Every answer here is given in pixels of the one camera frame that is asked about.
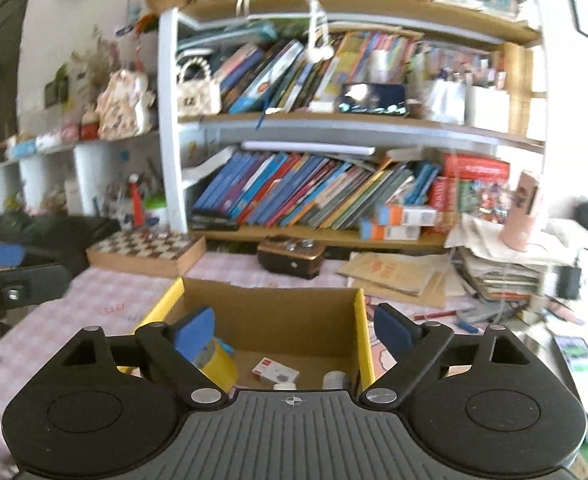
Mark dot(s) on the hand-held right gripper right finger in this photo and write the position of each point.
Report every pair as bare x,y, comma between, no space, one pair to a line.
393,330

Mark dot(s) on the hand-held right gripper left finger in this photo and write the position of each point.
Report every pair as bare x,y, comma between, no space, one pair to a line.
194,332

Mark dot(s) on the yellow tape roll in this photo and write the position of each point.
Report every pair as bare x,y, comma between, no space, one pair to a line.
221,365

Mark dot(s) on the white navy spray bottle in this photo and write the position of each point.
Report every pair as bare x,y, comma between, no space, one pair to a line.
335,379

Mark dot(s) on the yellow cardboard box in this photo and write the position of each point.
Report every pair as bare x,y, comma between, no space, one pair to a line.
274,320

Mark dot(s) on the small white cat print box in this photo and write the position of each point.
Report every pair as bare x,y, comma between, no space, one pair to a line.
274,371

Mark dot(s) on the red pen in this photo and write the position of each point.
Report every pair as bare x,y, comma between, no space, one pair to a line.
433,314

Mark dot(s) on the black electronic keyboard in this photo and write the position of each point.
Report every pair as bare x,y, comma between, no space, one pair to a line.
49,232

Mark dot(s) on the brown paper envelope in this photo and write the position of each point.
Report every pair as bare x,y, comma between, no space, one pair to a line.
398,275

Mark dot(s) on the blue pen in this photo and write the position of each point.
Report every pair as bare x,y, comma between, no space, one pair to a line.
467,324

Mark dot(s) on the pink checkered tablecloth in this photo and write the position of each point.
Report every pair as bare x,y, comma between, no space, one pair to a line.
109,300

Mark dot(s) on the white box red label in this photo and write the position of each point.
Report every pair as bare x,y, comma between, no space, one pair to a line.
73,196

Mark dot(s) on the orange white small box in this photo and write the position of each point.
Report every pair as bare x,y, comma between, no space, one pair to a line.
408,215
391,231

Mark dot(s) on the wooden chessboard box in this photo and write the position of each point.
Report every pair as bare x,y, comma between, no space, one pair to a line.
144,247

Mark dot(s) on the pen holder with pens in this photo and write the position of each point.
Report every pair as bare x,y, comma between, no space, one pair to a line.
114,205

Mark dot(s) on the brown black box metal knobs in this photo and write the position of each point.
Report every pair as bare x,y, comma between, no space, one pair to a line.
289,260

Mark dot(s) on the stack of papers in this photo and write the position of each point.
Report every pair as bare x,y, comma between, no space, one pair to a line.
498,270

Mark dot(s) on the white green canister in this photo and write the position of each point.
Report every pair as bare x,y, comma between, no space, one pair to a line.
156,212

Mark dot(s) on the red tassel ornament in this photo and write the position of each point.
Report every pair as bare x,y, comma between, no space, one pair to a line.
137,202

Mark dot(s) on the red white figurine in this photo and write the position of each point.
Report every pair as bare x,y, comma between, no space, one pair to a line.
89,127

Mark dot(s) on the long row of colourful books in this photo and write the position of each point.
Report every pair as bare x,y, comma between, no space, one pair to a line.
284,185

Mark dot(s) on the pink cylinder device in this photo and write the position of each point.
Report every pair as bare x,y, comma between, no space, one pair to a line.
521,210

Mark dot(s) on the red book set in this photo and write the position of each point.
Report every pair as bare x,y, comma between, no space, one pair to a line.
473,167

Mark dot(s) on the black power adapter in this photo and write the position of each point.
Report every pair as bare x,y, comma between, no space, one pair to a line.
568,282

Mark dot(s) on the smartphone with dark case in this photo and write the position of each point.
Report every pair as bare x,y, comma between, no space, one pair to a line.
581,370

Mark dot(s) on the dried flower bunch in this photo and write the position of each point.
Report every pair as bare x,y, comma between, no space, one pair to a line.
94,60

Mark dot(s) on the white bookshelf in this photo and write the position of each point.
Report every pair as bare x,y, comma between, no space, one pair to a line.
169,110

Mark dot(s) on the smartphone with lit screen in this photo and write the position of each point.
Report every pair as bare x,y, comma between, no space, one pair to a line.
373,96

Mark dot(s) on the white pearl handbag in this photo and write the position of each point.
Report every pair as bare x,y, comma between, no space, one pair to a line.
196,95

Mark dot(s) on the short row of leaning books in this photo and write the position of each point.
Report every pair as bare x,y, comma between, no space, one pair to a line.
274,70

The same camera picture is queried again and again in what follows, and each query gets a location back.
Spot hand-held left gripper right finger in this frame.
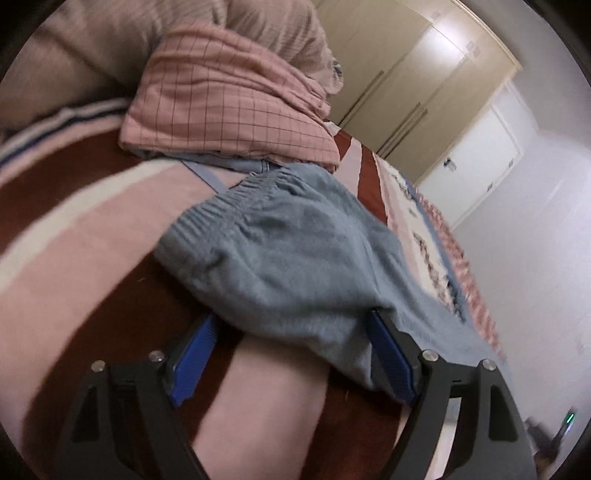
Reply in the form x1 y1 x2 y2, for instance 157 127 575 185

____

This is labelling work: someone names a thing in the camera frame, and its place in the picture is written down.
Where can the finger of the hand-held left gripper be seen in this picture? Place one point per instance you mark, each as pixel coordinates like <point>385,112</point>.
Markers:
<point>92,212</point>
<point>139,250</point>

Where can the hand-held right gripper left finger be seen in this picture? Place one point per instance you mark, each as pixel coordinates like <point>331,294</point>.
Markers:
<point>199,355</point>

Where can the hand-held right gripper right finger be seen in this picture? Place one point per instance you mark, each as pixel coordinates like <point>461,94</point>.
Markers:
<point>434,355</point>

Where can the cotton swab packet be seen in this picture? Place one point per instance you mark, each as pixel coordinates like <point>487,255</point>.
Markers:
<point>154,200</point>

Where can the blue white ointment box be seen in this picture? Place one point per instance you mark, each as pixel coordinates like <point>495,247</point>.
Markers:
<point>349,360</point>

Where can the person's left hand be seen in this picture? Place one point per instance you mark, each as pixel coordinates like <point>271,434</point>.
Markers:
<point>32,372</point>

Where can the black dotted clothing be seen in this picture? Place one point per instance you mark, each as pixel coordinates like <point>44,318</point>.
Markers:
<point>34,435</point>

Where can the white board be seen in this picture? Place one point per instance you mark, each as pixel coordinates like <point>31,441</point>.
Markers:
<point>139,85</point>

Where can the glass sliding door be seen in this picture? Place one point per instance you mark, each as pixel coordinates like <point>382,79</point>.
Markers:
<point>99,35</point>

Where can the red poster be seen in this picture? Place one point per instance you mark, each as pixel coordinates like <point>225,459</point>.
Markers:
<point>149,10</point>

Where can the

____

▸ Work order
Using only the listing above, restate exactly the lines from the line containing "<point>434,355</point>" through the line containing "Where can the glass", both included.

▸ Expected answer
<point>434,355</point>

Where can the cotton swab packet be seen in this picture? Place one point per instance you mark, each as pixel coordinates like <point>487,255</point>.
Markers:
<point>154,200</point>

Where can the blue white ointment box be seen in this picture? Place one point per instance you mark, each as pixel coordinates like <point>495,247</point>.
Markers:
<point>349,360</point>

Where can the person's left hand be seen in this picture? Place one point per instance you mark, each as pixel coordinates like <point>271,434</point>.
Markers:
<point>32,372</point>

Where can the black dotted clothing be seen in this picture? Place one point per instance you mark, each as pixel coordinates like <point>44,318</point>.
Markers:
<point>34,435</point>

Where can the white board be seen in this picture? Place one point per instance you mark, each as pixel coordinates like <point>31,441</point>.
Markers:
<point>139,85</point>

Where can the glass sliding door be seen in this picture? Place one point per instance you mark, each as pixel coordinates like <point>382,79</point>.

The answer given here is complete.